▶ **Assigned task**:
Return each line of the records below in which the string "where" turns up.

--- START ---

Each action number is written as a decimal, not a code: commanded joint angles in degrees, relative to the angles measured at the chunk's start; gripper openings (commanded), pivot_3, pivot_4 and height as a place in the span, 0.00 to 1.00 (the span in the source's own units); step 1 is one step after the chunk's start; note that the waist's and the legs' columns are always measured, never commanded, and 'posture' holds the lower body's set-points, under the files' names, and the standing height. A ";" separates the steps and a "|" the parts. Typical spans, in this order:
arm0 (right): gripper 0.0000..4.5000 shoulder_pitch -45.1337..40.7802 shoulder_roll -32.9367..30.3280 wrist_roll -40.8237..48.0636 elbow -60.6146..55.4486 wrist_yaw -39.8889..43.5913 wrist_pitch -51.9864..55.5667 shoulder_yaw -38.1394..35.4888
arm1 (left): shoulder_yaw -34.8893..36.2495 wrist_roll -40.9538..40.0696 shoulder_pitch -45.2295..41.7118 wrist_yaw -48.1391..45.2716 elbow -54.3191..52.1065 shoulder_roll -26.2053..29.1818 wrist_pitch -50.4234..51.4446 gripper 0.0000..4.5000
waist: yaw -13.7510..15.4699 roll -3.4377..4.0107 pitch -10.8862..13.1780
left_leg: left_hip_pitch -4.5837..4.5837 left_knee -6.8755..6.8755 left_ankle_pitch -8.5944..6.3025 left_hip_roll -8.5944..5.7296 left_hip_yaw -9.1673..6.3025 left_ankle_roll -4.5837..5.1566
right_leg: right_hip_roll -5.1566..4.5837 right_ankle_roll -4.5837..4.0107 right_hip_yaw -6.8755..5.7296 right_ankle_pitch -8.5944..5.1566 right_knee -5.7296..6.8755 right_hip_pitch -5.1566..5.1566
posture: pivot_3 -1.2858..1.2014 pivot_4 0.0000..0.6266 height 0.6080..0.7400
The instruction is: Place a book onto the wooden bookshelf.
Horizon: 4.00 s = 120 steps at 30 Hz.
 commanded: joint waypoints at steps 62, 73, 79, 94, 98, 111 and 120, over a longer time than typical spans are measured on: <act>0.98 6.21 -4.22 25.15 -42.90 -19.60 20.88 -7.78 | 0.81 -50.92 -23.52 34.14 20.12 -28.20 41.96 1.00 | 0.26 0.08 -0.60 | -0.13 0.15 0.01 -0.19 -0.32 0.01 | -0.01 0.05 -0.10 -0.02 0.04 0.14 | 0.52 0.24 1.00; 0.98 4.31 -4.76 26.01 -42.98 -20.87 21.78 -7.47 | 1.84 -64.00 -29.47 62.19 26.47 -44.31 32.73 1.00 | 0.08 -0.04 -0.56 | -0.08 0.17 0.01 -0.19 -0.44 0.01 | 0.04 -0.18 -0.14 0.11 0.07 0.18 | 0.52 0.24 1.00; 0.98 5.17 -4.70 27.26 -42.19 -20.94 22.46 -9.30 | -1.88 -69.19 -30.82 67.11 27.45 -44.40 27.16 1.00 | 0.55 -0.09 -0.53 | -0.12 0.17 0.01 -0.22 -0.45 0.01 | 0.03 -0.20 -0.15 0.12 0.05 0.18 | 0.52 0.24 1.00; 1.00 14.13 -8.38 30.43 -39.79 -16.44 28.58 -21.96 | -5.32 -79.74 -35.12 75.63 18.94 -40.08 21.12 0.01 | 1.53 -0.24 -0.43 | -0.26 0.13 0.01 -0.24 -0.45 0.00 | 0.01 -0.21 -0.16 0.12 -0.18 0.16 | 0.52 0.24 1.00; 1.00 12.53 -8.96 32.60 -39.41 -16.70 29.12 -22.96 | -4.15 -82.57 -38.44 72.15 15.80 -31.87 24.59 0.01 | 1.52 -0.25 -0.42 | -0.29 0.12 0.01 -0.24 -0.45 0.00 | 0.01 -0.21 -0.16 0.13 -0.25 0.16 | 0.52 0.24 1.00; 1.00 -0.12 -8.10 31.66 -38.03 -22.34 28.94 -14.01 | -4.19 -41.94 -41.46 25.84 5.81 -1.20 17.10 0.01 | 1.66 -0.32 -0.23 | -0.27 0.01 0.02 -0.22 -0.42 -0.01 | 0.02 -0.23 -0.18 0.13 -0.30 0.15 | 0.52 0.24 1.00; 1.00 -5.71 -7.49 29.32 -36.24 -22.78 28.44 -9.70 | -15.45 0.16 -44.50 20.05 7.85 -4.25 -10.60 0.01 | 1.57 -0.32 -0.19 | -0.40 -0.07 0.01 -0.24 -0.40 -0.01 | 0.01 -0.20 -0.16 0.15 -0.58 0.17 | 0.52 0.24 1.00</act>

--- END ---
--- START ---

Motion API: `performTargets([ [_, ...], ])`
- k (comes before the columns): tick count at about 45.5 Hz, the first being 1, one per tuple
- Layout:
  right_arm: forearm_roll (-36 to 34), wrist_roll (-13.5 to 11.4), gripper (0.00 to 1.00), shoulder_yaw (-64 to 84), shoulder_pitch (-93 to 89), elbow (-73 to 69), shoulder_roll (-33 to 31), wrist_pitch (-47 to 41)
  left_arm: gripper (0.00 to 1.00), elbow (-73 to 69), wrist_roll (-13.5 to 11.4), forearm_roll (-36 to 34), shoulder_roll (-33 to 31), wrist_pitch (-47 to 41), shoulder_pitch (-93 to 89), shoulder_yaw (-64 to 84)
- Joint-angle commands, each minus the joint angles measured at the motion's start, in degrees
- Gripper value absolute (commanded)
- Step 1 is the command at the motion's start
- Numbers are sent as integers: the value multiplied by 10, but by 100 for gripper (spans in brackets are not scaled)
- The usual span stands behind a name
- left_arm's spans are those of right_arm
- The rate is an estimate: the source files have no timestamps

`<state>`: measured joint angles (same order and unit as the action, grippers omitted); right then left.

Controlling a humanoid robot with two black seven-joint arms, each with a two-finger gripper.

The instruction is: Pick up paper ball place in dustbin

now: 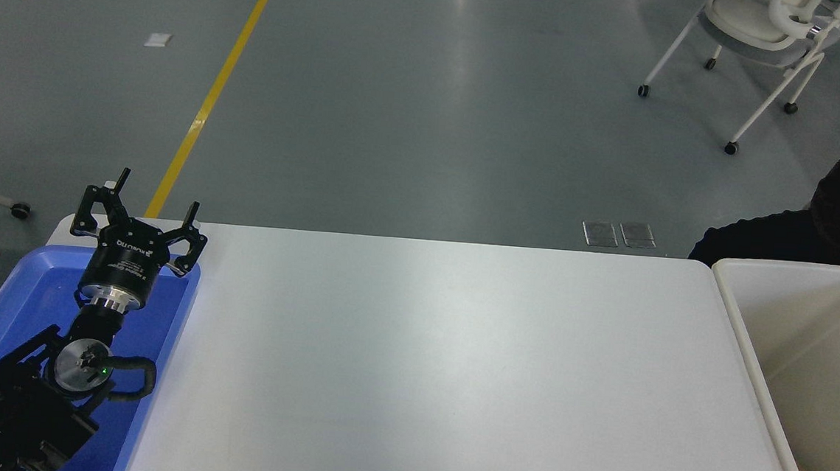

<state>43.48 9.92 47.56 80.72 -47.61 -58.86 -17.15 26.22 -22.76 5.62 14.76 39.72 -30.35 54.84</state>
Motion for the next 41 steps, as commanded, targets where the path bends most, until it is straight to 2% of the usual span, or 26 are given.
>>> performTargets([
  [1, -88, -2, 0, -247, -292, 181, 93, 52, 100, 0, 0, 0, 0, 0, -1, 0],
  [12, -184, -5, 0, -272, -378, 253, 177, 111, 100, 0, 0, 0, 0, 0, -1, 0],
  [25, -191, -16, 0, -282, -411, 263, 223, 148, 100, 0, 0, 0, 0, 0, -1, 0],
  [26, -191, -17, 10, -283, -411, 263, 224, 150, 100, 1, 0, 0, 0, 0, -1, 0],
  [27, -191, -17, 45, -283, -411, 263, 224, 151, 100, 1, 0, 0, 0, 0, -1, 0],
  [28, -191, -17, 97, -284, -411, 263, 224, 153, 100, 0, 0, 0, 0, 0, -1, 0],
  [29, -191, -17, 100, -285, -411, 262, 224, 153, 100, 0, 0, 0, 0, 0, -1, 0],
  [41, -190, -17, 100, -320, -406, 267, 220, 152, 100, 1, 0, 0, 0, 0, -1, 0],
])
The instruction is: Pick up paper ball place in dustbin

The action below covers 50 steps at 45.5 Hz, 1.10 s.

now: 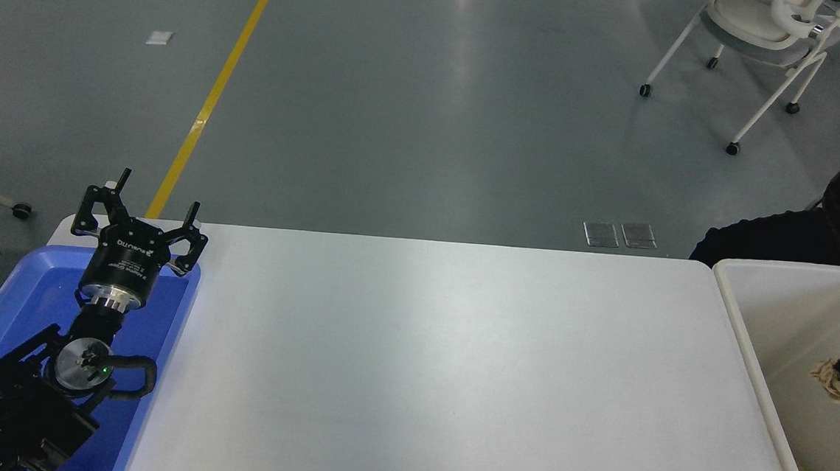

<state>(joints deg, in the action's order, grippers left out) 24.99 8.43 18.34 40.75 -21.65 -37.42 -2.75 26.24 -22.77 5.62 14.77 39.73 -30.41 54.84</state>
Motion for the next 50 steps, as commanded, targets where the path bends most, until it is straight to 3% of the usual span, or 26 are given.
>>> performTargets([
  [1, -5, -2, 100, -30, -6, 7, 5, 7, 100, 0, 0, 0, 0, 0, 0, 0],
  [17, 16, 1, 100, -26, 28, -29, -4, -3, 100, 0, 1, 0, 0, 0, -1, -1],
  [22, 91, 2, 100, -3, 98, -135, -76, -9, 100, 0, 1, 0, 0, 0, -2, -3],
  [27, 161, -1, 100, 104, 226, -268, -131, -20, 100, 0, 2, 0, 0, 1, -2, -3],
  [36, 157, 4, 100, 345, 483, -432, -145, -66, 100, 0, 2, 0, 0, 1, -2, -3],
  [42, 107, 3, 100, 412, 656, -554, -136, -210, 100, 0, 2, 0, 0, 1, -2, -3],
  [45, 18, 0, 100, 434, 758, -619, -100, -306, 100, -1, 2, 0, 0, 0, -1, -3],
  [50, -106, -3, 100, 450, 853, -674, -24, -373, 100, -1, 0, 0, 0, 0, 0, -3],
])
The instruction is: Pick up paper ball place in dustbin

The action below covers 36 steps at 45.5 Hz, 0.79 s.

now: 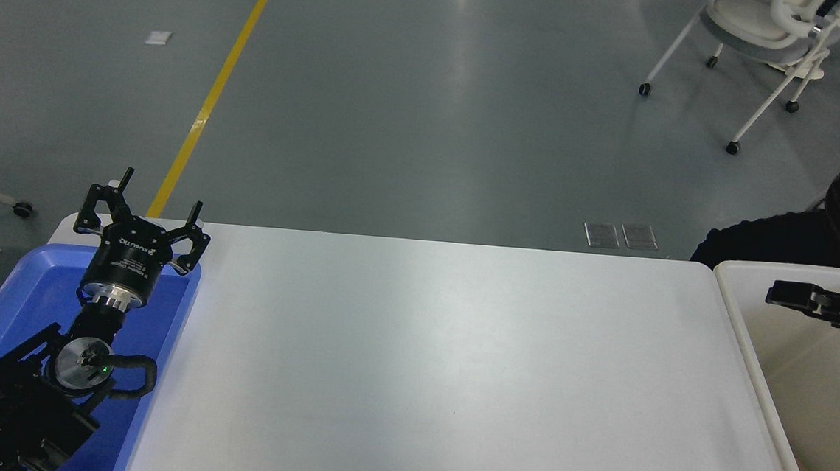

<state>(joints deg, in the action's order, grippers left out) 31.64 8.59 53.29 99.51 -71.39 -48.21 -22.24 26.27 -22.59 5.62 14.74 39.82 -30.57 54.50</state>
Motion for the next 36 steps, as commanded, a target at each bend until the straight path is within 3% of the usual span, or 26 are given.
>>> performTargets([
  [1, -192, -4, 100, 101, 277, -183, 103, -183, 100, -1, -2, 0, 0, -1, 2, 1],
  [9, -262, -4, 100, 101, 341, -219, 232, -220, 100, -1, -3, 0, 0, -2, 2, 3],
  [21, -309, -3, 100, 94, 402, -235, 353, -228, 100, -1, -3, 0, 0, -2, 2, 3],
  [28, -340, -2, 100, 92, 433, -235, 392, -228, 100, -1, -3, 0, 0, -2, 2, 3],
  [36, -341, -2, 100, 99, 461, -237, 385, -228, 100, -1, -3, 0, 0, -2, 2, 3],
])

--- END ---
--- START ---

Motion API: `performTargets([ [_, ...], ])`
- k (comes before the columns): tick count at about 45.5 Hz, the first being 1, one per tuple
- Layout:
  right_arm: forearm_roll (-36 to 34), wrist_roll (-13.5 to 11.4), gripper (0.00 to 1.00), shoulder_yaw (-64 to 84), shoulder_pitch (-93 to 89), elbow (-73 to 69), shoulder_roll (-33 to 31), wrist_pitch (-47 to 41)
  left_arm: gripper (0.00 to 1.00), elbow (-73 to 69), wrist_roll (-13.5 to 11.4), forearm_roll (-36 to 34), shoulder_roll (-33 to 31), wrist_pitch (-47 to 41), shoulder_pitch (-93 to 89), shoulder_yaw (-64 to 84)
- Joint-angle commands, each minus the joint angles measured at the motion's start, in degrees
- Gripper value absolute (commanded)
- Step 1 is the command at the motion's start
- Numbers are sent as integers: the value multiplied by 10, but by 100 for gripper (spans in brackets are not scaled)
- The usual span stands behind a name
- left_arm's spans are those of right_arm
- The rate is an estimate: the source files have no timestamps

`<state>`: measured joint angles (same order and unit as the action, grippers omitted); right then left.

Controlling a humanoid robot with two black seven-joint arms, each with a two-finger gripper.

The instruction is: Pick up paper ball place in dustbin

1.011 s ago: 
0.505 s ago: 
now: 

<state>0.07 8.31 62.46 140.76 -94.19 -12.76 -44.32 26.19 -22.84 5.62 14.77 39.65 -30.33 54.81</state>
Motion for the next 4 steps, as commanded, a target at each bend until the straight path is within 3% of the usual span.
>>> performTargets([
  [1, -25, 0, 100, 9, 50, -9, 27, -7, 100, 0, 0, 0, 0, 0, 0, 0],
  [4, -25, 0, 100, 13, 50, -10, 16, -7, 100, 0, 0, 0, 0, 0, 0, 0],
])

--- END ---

▶ **Output for this exercise**:
Motion for the next 41 steps, as commanded, targets where the path bends most, until it is straight to 2% of the usual span, or 26 are given.
Motion for the next 50 steps, as commanded, targets where the path bends most, until it is straight to 3% of the usual span, or 26 are given.

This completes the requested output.